Technology and the American Way of War Since 1945
by Thomas G. Mahnken, Columbia University Press, New York, 2008, $29.50.
Thomas Mahnken has achieved the near impossible. He has taken a topic that has consumed several forests worth of paper in descriptions, explanations, mea culpas and clarifications and reduced it to its essentials. Thus, Technology and the American Way of War is now the starting point for any study of American strategy and conflict since World War II.
Technology and the American Way of War explains how nations have determined the divergent technological paths of each service and how, in turn, breakthrough technologies have affected their cultures. This alone would have been a valuable addition to the existing literature. But Mahnken goes further, detailing how the American military culture has adapted and put to use the impressive technological advances of the last few decades, exploring what has worked, what has failed and what was never tried. He insists that most technology is only ancillary to the men and women who use it. On this score, it’s interesting to note the divergent views of the Navy and the Air Force on how to improve their poor dogfight kill ratios in the last years of our involvement in Vietnam. The Air Force sought a technological solution, while the Navy focused on developing new tactics and upgrading pilot training. As a result, in the last year of the war, kill ratios among Navy pilots far exceeded those of Air Force pilots.

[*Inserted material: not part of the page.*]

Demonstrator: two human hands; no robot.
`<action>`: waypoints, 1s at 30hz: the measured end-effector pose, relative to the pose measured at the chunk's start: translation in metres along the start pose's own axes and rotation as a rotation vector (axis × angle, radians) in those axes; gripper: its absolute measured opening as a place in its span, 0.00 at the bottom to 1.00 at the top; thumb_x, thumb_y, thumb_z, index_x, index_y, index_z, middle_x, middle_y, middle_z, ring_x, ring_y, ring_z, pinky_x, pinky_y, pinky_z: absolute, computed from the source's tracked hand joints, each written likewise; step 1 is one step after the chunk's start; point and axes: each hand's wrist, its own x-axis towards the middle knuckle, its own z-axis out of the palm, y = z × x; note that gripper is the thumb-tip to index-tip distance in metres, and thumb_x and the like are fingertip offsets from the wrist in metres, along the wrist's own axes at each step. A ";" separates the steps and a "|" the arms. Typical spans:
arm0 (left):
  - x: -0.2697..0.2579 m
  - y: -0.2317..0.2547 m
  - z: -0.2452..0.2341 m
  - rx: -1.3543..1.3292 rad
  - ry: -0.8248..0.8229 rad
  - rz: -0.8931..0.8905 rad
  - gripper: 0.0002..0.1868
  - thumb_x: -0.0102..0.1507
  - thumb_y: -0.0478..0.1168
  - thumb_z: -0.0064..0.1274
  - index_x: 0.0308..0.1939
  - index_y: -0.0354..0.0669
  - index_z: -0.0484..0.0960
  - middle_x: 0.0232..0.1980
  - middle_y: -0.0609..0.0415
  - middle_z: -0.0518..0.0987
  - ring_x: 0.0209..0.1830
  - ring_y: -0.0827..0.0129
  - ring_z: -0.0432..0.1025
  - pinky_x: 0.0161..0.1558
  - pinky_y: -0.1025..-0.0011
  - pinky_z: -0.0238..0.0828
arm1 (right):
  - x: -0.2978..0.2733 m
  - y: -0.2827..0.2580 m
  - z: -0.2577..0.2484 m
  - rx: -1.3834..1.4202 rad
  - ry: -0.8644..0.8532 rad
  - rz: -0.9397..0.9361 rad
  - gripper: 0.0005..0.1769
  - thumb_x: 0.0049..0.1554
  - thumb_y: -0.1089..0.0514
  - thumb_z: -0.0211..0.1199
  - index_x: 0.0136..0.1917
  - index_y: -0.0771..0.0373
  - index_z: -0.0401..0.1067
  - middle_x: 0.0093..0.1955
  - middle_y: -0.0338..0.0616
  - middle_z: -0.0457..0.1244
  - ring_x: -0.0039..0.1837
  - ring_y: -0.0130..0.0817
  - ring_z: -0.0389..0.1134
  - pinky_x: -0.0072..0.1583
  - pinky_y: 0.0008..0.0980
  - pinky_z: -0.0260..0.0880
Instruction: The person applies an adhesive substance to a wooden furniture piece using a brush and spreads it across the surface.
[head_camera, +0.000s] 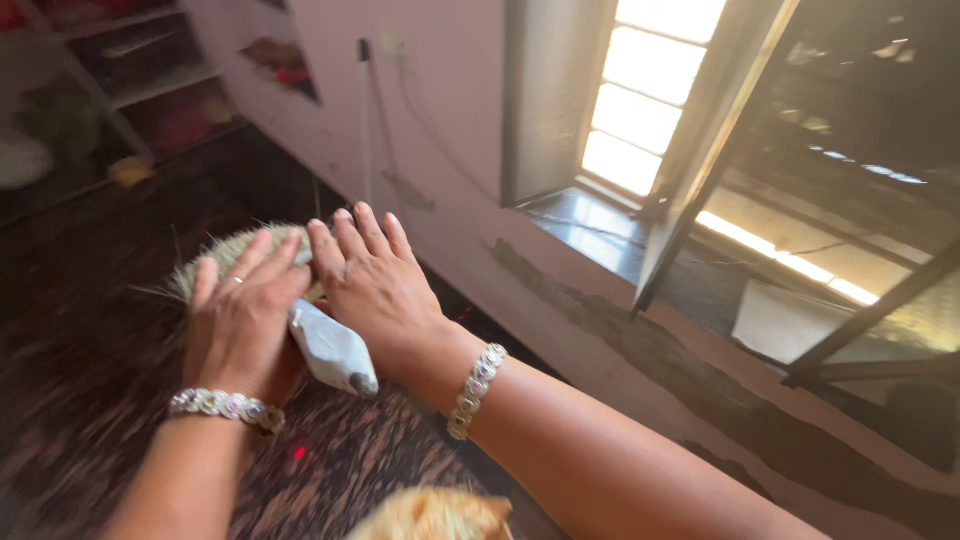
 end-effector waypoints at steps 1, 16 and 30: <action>0.007 0.002 0.009 -0.026 0.004 0.031 0.17 0.58 0.41 0.54 0.51 0.50 0.83 0.73 0.52 0.72 0.76 0.55 0.60 0.72 0.41 0.45 | -0.003 0.009 -0.001 -0.025 -0.034 0.036 0.45 0.56 0.41 0.57 0.77 0.71 0.51 0.78 0.64 0.50 0.82 0.59 0.42 0.77 0.55 0.38; -0.026 -0.070 0.038 -0.106 -0.074 -0.190 0.24 0.58 0.42 0.60 0.58 0.43 0.82 0.66 0.52 0.77 0.76 0.51 0.59 0.73 0.42 0.43 | 0.039 -0.035 0.057 -0.077 -0.286 -0.116 0.47 0.57 0.41 0.53 0.78 0.72 0.45 0.80 0.65 0.44 0.83 0.60 0.34 0.78 0.54 0.31; -0.036 -0.111 0.020 0.036 -0.067 -0.415 0.32 0.50 0.43 0.66 0.59 0.47 0.81 0.69 0.56 0.75 0.75 0.53 0.59 0.72 0.41 0.45 | 0.096 -0.060 0.109 0.073 -0.279 -0.261 0.41 0.61 0.48 0.49 0.80 0.68 0.43 0.81 0.59 0.44 0.84 0.54 0.36 0.79 0.53 0.33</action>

Mahnken also examines how the Army’s big five (the Abrams tank, Bradley fighting vehicle, Apache attack helicopter, UH-60 cargo helicopter and an advanced air-defense system), all designed to defeat Soviet forces in the Fulda Gap, were later adapted to fight a new kind of warfare in the deserts of Mesopotamia. Considering the result, Mahnken’s review of experts who predicted the technology would fail and that the U.S. military, facing a battle-hardened Iraqi army, would meet disaster makes amusing reading.

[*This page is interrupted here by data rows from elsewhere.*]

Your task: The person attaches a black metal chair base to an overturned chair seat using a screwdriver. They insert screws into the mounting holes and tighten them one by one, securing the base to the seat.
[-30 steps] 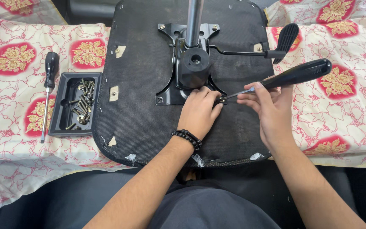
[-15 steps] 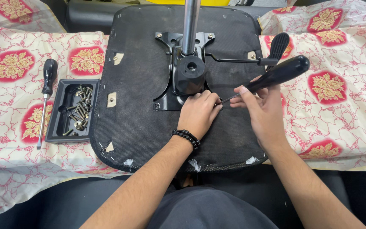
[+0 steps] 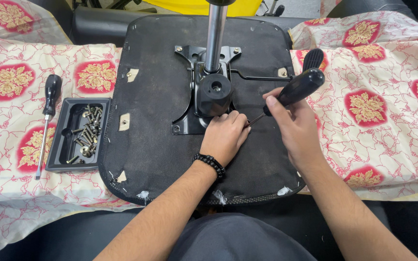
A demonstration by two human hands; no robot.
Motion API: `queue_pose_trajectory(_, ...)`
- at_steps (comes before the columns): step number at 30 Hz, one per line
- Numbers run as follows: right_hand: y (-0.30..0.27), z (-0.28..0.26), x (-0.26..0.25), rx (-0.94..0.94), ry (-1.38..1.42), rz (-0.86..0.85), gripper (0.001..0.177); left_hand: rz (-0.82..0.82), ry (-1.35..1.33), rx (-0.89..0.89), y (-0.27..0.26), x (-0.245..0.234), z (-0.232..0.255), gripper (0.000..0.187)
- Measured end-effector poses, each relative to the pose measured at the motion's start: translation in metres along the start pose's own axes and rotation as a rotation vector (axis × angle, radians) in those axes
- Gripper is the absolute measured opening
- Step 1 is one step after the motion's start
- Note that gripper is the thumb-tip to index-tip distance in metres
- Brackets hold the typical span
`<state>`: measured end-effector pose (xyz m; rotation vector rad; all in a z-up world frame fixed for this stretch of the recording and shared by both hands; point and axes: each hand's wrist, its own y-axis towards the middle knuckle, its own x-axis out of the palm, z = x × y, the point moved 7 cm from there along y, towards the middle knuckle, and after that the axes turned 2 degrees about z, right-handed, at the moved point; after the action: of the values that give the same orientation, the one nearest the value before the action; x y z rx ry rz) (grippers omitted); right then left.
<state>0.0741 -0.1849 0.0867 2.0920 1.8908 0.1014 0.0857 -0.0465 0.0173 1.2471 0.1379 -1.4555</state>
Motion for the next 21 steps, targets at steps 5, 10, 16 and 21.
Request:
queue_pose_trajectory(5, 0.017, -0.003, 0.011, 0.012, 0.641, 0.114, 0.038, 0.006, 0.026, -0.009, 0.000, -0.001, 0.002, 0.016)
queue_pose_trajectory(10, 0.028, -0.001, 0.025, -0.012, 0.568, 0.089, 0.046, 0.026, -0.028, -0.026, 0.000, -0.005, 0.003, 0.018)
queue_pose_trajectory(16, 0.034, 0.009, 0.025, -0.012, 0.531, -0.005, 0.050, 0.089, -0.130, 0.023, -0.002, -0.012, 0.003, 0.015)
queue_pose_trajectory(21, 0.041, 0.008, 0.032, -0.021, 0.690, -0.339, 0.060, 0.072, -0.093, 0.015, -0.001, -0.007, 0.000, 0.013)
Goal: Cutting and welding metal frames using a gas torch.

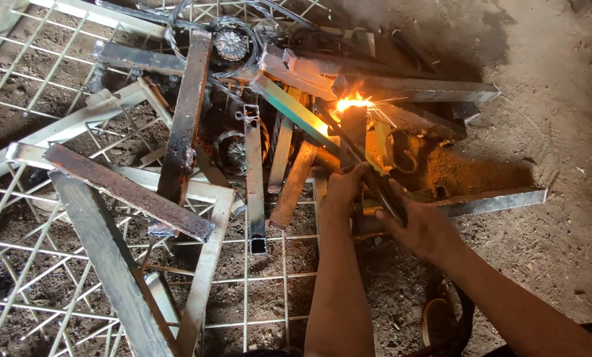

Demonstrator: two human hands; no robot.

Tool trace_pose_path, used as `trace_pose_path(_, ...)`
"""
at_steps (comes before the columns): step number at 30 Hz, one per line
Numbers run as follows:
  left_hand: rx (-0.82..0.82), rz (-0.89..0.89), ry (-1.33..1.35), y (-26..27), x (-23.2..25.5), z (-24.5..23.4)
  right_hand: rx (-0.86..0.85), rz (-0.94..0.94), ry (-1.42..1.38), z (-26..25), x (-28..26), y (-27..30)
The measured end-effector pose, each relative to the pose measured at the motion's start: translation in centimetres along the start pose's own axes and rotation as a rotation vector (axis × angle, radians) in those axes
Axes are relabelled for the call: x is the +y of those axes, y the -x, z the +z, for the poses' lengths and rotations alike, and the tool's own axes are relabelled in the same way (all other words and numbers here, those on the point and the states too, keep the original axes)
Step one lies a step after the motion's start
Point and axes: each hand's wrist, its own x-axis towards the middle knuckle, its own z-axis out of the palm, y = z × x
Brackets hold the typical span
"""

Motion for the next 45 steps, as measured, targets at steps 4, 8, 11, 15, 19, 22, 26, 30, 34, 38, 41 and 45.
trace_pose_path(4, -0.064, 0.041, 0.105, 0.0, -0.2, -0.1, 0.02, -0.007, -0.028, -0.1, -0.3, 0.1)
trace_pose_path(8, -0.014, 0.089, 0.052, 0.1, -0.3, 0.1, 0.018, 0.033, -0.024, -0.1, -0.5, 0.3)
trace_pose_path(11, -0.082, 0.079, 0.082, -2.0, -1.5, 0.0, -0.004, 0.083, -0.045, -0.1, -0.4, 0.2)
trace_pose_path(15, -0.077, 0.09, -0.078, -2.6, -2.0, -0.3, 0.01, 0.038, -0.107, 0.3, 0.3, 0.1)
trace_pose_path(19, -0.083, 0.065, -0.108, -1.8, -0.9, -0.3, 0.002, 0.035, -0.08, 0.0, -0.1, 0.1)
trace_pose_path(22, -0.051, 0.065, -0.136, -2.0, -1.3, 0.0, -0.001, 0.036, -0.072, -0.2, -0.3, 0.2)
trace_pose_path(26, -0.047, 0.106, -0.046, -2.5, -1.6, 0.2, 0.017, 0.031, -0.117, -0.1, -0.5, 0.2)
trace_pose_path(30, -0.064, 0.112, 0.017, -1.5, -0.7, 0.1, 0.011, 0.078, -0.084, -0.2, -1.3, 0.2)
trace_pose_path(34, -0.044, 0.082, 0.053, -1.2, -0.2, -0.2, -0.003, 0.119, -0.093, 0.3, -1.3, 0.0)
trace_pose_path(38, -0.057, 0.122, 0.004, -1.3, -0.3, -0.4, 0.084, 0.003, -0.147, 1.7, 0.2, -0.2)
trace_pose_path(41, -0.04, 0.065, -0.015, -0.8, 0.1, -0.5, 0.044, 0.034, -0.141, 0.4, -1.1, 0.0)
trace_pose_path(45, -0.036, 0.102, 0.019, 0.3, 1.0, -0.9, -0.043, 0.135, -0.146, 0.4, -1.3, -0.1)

Despite the title, Mahnken is not a slave to the slogan “Technology Über Alles.” As he states, “Technology is only as effective as the strategy it serves.” To prove his point, Mahnken presents examples of how technologies harnessed to flawed strategies failed to achieve hoped-for results. He goes on to explore how best to employ advanced technology in the war against extremists, arguing that the key to victory lies in finding workable strategies to enhance the efficient use of technology.
This compelling and accessible book is a must-read for anyone who wants to understand the nature of the American wars over the last half-century.